GDP = C + I + G + (X – M)
C or Consumption is the consumption value of the private sector and the public (Private Consumption). This includes almost all personal expenses such as food, medicine, rent, medicine and the cost of a new car. Excluding second-hand car value and do not include the purchase of new housing.
I or Investment is the value of private investment in capital goods, such as new mining construction, purchasing software, purchasing plant equipment. Household spending to buy a new home included in the investment as well. But buying financial products, such as the purchase of shares or debentures, is not an investment but a savings. It is not included in GDP because it is just a legal document replacement. The money is not converted into goods or services; therefore, it is not part of the real economy. It is just a transfer payment.
G or Government Spending is the total cost of government to purchase the final goods and services. This includes the salaries of government officials, the purchase of military weapons, and the state investment costs. But do not include transfers such as social benefits or unemployment benefits.
X or Export is export value
M or import is import value
GDP is important to the economy, that is, in the economy, there must be a turnover of income and expenditure of the household sector, the government sector both domestically and internationally. That means that people have jobs, have money to spend to buy goods and services and pay taxes to the government. And if there is money left. (That is, savings), it can be used to save money in a financial institution or invest in a business or investment in stocks and mutual funds.
The government will have tax revenues and will use tax revenues to build utilities.

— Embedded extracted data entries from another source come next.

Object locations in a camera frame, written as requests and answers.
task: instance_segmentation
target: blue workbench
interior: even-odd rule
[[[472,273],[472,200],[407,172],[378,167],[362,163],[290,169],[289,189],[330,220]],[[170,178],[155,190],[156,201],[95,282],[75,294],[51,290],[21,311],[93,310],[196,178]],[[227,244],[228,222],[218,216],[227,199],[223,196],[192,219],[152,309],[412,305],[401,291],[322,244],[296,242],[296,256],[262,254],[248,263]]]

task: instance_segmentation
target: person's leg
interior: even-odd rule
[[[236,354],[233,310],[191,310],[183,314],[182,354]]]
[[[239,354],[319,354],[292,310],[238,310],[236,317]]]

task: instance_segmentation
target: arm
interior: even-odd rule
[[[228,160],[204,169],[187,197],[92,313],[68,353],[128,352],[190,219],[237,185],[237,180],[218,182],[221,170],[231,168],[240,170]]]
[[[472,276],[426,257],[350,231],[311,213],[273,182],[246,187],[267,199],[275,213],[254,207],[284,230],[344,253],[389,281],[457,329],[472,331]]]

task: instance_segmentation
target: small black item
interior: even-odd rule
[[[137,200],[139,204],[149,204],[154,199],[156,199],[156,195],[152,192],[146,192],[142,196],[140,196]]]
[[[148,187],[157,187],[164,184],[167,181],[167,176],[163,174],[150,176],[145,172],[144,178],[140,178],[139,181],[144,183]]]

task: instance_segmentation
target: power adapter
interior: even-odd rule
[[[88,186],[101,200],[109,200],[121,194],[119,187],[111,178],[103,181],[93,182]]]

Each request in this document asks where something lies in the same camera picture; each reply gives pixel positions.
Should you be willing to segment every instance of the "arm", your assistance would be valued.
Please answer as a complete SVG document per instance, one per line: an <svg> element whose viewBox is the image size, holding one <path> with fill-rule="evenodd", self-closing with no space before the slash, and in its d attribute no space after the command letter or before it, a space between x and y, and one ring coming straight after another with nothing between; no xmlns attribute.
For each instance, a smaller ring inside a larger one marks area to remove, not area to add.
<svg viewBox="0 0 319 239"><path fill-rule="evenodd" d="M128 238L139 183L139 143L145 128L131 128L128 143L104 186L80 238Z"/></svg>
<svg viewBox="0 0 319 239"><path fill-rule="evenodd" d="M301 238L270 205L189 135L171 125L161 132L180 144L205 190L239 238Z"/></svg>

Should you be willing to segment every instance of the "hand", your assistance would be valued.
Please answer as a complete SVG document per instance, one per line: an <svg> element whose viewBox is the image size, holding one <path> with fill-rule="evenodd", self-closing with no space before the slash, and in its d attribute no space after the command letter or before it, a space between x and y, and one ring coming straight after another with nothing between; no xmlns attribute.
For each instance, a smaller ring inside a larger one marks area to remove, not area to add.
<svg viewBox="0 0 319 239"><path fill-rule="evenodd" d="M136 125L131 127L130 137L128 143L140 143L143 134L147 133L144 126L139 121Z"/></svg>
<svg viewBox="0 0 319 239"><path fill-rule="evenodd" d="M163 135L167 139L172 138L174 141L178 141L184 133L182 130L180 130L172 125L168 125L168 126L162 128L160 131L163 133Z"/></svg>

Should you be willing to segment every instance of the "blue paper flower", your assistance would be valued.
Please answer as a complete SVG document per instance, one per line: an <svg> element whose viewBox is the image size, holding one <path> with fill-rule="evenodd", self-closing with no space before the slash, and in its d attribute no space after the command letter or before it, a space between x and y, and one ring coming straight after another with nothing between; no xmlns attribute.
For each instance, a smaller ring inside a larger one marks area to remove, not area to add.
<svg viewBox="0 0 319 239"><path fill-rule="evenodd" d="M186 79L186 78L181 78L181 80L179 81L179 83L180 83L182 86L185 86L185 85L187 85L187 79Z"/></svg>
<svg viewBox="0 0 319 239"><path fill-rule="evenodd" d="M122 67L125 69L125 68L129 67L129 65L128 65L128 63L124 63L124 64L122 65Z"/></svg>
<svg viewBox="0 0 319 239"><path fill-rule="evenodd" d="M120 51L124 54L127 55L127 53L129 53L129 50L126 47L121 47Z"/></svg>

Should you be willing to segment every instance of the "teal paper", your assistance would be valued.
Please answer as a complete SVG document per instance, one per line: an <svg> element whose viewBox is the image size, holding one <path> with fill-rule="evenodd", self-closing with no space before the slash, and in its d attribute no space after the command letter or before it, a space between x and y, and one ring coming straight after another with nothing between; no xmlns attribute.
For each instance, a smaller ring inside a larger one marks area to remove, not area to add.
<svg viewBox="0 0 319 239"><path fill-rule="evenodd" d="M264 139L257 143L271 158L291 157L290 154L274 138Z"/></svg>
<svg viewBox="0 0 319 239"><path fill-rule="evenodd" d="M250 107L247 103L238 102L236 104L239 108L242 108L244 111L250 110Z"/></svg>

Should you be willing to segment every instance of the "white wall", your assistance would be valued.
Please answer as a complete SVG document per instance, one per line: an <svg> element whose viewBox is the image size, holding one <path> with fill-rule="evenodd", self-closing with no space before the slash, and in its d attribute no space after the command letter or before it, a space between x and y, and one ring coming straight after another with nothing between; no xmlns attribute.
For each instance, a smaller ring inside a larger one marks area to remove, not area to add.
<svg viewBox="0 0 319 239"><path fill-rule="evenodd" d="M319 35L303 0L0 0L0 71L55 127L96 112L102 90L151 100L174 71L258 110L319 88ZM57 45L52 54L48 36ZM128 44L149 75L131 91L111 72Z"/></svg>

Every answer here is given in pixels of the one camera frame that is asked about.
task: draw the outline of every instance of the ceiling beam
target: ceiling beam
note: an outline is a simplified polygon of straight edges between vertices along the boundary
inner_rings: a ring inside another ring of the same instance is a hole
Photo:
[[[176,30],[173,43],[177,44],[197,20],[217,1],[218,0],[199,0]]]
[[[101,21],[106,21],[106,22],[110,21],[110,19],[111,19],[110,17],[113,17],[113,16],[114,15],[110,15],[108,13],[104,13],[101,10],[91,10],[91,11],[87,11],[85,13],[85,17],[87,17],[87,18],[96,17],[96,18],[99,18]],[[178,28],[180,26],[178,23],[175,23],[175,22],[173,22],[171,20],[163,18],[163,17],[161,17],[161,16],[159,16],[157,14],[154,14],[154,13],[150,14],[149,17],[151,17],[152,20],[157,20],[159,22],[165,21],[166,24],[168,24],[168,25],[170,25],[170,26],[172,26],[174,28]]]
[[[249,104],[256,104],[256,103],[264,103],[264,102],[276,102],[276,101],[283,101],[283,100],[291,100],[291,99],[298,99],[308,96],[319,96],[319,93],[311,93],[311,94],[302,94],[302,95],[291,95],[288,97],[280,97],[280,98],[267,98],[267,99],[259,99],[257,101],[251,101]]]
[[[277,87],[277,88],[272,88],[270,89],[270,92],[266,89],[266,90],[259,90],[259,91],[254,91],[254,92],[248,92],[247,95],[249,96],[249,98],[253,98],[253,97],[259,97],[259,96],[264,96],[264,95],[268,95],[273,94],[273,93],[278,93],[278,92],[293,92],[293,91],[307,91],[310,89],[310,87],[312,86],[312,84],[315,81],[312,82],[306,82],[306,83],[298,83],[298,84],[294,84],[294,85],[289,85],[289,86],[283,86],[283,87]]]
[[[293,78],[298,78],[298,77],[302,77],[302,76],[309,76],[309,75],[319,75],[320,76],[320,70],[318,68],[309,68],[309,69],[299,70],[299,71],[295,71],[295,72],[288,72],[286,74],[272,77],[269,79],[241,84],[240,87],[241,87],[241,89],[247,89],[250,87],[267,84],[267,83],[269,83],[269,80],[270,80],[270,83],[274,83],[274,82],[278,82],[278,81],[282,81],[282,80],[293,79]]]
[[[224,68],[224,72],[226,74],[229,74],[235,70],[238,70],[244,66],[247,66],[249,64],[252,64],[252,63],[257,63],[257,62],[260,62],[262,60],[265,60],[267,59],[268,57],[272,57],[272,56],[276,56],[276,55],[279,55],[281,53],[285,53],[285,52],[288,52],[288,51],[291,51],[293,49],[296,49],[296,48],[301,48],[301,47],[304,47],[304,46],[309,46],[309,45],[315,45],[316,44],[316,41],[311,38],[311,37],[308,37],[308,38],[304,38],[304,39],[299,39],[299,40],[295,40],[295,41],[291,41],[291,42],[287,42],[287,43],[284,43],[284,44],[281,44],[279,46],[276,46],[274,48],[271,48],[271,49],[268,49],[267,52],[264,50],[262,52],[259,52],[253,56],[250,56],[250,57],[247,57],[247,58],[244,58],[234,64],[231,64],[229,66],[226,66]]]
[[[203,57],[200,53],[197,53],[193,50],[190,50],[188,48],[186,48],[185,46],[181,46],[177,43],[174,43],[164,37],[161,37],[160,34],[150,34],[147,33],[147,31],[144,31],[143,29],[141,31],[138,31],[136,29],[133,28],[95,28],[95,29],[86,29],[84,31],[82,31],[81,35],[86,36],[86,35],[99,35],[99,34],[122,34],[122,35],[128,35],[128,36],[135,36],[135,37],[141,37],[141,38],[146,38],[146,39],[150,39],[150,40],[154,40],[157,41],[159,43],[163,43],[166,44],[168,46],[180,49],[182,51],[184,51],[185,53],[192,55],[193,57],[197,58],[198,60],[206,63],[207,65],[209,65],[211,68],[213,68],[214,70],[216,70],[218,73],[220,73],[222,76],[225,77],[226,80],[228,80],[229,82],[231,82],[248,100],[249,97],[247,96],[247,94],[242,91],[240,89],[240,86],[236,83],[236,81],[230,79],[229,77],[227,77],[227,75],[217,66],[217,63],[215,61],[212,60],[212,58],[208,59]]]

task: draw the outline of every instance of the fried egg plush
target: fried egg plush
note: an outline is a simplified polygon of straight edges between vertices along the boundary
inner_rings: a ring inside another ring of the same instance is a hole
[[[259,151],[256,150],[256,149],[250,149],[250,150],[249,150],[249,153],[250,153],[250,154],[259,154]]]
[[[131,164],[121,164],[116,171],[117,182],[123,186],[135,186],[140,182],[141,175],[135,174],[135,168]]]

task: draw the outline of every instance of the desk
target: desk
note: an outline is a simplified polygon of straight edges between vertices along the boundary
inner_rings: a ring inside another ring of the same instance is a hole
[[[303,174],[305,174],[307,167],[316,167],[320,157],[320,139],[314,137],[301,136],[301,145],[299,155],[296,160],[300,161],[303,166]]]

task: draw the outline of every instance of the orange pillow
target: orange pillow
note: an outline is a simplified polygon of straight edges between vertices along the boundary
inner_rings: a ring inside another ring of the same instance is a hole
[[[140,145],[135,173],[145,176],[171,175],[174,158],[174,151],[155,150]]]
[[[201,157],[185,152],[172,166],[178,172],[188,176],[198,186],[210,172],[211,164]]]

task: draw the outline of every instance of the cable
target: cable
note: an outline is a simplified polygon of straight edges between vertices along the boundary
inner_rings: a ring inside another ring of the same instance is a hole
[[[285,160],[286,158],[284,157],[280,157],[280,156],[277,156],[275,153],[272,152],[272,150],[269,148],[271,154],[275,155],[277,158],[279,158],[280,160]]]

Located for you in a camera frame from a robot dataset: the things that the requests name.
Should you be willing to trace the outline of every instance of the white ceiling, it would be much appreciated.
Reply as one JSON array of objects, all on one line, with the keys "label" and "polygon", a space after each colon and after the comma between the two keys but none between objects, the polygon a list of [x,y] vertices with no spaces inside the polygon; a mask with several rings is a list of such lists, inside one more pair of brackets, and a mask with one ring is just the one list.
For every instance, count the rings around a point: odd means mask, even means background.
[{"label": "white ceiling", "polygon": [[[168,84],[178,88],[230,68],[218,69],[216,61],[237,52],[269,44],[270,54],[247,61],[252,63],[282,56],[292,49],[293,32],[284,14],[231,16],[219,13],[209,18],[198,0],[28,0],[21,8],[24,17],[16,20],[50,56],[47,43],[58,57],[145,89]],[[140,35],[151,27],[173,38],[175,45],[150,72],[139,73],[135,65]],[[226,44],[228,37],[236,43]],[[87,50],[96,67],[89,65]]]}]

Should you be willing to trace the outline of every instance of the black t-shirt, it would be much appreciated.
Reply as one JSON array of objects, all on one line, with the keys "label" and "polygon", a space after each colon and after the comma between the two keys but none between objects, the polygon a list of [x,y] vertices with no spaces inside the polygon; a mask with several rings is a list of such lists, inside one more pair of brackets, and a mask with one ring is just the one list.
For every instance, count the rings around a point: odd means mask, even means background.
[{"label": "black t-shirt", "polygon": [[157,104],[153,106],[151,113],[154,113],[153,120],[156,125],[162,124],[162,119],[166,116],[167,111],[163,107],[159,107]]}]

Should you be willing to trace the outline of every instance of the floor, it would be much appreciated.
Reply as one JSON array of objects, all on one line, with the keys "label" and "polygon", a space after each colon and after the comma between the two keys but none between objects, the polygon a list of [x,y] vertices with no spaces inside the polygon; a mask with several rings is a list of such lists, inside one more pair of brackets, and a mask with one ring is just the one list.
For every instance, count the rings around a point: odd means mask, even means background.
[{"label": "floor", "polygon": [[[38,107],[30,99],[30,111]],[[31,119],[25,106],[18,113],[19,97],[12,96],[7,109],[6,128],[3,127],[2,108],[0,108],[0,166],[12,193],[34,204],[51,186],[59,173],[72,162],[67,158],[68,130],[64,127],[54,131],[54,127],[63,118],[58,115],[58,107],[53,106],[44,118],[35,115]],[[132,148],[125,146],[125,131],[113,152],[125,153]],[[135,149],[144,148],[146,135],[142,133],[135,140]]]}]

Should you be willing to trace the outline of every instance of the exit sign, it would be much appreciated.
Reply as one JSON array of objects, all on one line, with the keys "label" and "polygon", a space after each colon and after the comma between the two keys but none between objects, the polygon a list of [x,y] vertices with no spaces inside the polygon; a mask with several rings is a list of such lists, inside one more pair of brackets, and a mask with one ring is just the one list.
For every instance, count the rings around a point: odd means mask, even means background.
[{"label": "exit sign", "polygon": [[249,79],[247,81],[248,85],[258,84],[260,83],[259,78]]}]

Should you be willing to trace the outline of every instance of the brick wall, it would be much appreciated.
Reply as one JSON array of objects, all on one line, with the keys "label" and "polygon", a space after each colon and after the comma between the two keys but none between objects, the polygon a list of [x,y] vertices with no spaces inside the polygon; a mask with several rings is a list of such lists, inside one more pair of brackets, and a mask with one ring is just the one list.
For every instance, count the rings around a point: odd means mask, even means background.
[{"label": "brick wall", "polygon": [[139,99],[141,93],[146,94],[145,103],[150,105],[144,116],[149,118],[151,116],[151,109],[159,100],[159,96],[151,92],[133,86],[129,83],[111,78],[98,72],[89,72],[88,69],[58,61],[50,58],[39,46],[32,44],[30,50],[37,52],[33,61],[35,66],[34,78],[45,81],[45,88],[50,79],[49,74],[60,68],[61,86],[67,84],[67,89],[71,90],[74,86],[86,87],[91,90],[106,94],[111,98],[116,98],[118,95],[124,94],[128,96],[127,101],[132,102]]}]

To support the business sector to be able to conduct business. And support the household sector to spend and save money properly and is measured. "Gross national product" or GDP itself.
If GDP is positive, the overall economy is growing from the previous year.
People are spending more; the public and private sectors have increased investment and export value is higher than imports. Which is a good sign. For example, the GDP estimate for 2018 is 4.4%, which means that the overall economy in 2018 is up from 4.4%
On the other hand, if GDP is negative, it indicates that the economic situation in the country is slowed down or not in line with the central bank's projections. It is possible that employment may be lower than expected, reduced investment, government spending is less than expected and even the consumption of the people is reduced. Negative GDP will cause investors to move their money into the market or country that has better stable and growing economy.
GDP is the index of gross national product. It can be said that the growth of the domestic economy each year has grown or reduced. But it cannot measure true quality of life because sometimes the product or service will be sold may come from our poor quality of life or negative impact on society and the environment. For example, the consumption of excess debt causes high household debt or accelerate business expansion to neglect the impact on the community and the environment. Efforts are being made to use other measures to measure social and environmental progress, such as the Human Development Index (HDI) by the United Nations. Happy Planet Index by New Economics Foundation. While some countries have chosen to develop their own indicators, such as the Gross National Happiness (GNH) of Bhutan, And the Wellbeing Index (Australian Unity).
However, when GDP is measured for economic prosperity, so it is also important for investors and fund flows. Because investors, whether small or large will choose to invest in a country with a better economy, more stable and growing.
So, GDP is still one of the key indicators that investors should consider before investing and it's not thing that far from us anymore.